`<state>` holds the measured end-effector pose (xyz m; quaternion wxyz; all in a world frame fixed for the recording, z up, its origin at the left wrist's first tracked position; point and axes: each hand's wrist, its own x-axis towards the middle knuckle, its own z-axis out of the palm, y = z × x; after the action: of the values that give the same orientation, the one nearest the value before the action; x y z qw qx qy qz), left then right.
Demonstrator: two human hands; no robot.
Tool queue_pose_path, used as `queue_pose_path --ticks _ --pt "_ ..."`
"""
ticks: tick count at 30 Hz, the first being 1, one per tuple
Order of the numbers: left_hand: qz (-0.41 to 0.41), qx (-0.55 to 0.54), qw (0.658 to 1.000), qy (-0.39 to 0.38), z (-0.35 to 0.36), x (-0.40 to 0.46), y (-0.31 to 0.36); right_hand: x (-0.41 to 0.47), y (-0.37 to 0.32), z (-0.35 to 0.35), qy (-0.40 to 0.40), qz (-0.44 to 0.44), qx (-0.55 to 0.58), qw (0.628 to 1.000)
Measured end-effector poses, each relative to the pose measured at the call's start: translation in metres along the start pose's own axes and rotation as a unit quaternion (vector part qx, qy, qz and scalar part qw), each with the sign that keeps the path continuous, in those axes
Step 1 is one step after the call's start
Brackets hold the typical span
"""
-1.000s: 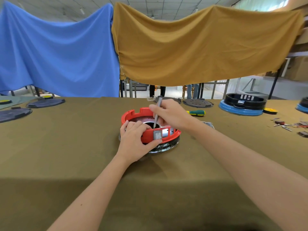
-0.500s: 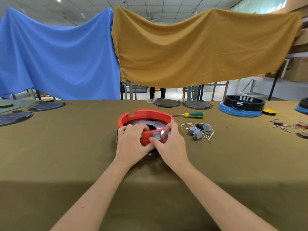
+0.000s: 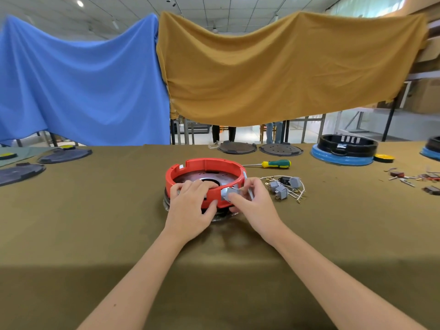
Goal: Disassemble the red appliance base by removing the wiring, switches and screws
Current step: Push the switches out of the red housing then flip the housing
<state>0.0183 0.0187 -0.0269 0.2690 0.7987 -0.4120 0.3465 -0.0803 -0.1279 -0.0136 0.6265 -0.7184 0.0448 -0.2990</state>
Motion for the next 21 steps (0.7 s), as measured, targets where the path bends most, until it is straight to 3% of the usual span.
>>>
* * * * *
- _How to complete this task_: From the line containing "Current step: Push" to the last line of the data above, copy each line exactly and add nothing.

- _Written answer_:
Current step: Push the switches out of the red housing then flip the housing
<state>0.0183 0.0187 -0.0269 0.2690 0.7987 -0.4120 0.3465 -0.0803 -0.1279 -0.0136 0.6265 -0.7184 0.0448 -0.2990</state>
Motion for the next 21 steps (0.7 s), as measured, targets where the path bends most, until it is straight to 3% of the usual span.
>>>

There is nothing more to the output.